Input
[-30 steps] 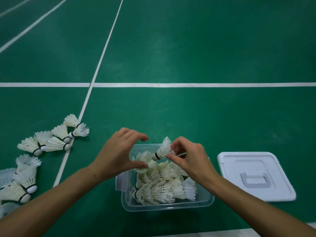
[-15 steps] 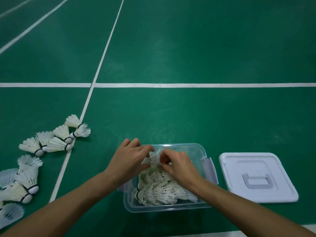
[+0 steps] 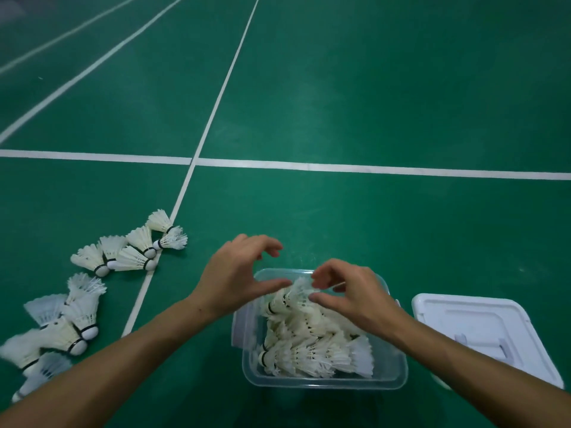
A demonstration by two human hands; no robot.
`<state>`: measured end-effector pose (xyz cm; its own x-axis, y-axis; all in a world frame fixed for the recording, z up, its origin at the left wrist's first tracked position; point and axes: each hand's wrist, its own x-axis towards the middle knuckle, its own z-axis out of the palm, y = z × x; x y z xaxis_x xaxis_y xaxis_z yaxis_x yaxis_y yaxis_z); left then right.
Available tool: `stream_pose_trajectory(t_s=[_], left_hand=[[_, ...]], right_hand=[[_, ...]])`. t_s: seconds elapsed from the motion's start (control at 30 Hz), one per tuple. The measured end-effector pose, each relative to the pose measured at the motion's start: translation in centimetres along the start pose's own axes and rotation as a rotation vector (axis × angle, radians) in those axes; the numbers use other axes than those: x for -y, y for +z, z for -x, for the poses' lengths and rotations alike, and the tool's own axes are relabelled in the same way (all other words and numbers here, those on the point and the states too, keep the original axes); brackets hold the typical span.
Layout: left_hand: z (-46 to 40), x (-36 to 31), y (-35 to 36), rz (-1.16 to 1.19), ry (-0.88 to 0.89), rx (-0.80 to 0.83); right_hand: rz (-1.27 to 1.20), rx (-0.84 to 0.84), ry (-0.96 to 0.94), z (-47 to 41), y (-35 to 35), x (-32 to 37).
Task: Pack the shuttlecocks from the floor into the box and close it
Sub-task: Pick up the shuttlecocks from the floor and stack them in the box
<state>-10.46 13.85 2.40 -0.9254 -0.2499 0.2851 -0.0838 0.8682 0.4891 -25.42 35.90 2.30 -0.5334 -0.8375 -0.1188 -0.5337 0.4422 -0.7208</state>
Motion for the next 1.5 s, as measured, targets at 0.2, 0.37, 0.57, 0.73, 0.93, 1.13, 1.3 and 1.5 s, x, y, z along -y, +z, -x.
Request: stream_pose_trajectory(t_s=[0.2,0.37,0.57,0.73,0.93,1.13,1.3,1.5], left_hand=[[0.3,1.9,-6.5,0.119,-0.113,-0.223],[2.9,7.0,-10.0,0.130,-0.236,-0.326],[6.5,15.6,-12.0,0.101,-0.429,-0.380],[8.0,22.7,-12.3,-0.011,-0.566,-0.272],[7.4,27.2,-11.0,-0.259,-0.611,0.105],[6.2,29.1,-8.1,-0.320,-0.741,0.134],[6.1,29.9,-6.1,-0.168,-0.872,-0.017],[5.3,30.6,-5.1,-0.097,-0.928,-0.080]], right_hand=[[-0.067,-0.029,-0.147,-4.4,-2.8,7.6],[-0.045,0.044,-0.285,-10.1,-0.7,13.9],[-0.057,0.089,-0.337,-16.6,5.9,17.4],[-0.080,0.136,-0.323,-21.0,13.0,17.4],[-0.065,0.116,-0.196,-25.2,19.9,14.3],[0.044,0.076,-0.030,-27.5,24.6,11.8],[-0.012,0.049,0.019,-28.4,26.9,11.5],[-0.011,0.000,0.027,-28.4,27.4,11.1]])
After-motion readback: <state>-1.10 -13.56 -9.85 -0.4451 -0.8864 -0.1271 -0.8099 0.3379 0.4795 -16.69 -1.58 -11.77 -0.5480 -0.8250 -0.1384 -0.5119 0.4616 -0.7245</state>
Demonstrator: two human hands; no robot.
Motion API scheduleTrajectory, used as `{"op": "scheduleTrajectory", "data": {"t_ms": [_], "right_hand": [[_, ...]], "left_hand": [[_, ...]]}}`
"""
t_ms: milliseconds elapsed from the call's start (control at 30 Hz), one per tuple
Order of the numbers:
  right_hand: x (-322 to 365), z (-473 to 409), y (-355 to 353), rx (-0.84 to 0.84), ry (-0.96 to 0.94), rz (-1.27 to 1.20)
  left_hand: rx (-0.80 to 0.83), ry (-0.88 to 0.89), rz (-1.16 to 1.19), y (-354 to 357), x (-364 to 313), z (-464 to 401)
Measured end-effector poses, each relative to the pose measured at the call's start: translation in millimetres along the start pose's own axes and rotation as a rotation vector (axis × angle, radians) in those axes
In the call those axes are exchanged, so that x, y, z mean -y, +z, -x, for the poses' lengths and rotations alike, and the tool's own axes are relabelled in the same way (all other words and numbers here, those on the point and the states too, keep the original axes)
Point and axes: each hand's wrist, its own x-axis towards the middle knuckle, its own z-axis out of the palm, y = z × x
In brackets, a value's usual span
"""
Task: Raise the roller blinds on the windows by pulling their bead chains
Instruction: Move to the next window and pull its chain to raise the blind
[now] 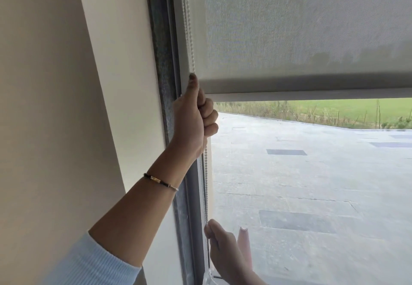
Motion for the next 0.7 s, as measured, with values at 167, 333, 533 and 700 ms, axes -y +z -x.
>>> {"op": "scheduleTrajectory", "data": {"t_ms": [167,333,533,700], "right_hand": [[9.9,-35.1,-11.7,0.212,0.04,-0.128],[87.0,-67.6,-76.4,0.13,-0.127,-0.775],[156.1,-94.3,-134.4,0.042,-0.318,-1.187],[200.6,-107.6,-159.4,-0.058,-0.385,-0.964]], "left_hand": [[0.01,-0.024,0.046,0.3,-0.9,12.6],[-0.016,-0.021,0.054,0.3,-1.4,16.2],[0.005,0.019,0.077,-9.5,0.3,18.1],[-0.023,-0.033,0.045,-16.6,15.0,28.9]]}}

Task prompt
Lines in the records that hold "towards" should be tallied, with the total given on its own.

Answer to the exercise
2